Thursday, 2 January 2014
A Final Reckoning by Susan Moody
So begins a prologue, though it's not identified as being anything. It's all in italics, which is annoying. The scene that unfolds is disjointed with chaotically inserted bits and pieces of dialogue like:
Don't! Stop! Mum! Please, Mummeee, oh don't! Ouch!...etc
Dialogue continues from various disembodied voices, interspersed with various forms of footsteps. It's effective because it feels like the reader is in a dark room when all this is occurring, creating a sense of confusion, always a necessary ingredient for fear.
Where do you begin a story like this one?
Not like that. This is preamble and is actually a really stupid question. Why is the author asking the reader about a story the reader has no idea about? Of course, I suspect it's a rhetorical question, but what's the purpose of being rhetorical? To introduce a narrator that has no idea how to tell a story, making an excuse up to ramble? If that's the case, I'm ready for closure - next book.
Next line and paragraph:
Do you start with your characters, build up a portrait of them, small accretions added for the reader: who they are, what they do, where they're're going, what they want?
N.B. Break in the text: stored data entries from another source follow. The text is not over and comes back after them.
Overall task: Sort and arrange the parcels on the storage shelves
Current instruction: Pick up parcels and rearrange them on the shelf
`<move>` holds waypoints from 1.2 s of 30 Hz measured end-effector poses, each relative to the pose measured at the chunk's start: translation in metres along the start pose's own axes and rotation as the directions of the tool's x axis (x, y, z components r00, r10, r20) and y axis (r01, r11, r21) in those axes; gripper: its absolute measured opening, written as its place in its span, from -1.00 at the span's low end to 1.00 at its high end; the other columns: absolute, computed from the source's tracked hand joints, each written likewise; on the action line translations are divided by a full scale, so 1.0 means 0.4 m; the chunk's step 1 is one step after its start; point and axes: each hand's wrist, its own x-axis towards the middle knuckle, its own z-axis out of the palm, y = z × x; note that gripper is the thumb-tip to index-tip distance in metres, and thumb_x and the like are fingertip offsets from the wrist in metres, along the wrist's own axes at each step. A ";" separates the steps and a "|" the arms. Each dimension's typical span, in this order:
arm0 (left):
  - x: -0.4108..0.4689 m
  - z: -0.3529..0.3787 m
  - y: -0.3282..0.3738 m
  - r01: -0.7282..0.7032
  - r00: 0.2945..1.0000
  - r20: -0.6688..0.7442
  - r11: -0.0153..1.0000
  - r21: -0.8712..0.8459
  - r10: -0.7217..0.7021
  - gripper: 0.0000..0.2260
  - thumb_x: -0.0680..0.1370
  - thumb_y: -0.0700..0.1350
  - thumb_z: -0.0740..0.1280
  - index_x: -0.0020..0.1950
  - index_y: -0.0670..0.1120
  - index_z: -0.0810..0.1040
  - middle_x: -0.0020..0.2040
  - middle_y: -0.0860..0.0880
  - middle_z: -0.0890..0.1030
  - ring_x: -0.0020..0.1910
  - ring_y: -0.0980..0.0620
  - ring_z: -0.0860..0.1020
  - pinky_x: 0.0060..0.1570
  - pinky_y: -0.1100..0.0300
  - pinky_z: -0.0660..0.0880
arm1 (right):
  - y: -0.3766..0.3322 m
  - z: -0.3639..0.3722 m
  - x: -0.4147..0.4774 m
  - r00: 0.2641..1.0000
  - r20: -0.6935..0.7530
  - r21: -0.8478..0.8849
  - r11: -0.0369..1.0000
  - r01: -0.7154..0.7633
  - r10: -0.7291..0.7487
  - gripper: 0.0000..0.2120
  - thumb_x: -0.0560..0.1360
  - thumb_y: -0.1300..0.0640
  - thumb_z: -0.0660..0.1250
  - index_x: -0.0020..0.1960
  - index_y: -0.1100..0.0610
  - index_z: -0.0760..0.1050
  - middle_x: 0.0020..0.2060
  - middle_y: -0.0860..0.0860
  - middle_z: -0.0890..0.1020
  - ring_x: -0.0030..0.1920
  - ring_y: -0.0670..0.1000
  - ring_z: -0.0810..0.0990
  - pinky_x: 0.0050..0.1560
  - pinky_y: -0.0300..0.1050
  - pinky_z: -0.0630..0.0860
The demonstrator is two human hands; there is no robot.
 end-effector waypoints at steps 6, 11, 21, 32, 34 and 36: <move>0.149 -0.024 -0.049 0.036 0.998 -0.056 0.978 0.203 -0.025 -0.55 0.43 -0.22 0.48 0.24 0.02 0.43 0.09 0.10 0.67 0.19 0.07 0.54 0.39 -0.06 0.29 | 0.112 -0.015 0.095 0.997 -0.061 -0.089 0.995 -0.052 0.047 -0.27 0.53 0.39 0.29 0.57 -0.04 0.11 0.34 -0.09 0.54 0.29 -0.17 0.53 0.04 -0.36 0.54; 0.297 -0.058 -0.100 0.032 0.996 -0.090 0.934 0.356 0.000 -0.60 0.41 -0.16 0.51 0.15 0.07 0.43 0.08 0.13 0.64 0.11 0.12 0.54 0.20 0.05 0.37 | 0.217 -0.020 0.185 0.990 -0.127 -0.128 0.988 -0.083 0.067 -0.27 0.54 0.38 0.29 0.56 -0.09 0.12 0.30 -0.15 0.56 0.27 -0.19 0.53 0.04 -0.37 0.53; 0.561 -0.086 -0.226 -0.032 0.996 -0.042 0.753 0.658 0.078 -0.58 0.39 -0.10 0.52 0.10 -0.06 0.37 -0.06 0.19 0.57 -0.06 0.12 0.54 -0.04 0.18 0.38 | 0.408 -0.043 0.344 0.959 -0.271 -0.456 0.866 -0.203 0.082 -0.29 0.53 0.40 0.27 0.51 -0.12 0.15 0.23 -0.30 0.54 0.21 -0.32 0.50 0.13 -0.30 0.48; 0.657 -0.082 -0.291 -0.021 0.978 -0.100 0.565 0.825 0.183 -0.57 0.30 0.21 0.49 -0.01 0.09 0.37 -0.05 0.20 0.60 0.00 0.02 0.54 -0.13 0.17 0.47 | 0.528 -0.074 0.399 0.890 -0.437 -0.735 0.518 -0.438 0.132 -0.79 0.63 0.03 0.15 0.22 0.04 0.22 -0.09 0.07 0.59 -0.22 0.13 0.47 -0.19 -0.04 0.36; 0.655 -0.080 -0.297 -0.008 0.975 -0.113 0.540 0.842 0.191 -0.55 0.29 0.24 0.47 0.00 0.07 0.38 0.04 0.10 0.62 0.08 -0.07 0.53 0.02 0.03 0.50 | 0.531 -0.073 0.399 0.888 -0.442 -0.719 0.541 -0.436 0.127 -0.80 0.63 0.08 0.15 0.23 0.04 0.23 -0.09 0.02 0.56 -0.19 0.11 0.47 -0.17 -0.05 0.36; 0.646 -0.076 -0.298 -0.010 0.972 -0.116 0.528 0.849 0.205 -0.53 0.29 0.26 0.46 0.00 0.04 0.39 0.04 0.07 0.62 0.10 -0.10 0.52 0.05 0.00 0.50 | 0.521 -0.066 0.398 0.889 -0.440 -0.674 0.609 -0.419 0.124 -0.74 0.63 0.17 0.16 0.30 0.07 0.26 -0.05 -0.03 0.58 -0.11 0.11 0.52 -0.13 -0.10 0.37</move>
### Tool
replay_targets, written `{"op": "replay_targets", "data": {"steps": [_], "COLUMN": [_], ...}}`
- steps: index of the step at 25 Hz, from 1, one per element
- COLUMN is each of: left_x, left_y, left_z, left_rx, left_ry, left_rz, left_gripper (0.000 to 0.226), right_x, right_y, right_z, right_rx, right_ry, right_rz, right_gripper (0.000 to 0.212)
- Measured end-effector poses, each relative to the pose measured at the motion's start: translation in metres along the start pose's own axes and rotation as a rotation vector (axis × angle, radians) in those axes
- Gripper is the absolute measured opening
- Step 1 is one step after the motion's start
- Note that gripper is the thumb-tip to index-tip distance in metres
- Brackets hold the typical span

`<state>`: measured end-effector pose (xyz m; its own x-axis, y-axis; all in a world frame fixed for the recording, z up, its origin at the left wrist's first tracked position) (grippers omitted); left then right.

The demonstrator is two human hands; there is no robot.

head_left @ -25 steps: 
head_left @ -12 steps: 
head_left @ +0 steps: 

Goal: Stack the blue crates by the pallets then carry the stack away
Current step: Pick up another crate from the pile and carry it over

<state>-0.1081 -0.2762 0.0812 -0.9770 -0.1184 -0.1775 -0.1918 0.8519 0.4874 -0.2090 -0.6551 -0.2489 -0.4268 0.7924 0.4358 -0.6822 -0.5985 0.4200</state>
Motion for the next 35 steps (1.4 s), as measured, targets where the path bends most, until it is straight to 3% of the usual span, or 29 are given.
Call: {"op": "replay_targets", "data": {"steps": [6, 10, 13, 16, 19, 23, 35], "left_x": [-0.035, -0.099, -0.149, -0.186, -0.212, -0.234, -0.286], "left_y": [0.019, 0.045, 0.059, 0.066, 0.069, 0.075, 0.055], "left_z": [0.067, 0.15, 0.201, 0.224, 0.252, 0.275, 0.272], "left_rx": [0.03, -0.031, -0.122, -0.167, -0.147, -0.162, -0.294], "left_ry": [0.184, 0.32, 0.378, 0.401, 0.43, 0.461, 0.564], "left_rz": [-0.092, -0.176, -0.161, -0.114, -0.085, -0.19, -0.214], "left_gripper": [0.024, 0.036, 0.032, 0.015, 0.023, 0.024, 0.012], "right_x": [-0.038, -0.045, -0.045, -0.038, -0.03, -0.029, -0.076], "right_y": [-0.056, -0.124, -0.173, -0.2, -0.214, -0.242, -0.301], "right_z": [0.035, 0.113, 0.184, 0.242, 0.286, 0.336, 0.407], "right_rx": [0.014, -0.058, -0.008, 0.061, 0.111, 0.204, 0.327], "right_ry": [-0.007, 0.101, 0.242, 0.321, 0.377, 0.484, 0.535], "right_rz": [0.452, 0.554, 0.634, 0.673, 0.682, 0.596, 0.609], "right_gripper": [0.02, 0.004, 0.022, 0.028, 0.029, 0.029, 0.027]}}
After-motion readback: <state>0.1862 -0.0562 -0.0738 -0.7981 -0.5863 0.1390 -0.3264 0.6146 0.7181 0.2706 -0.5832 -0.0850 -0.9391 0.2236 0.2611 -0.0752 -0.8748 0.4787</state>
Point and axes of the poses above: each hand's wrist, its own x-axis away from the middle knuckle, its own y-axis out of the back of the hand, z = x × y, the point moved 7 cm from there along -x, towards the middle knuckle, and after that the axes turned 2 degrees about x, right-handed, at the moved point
That way, you make them known,...which holds the attention even before you launch into your story.
Um, wrong. Just because a writer shows there is a character in the story does not guarantee the reader's attention is held. I meet lots of real people, who actually bore me - people I insist on avoiding. So it's more likely than not that as soon as I get to know a character and all their cliches, I will be turned off. And whether you like to admit it or not, we all have these misanthropic tendencies towards strangers.
The next paragraph begins:
Or do you begin in medias res, plunging slap, bang into the defining events from which your narrative springs?
More preamble. All of this is to say basically there is a story that will start soon, but remember it is only a story. So thanks for wasting my time with musings on creative writing which reveal nothing.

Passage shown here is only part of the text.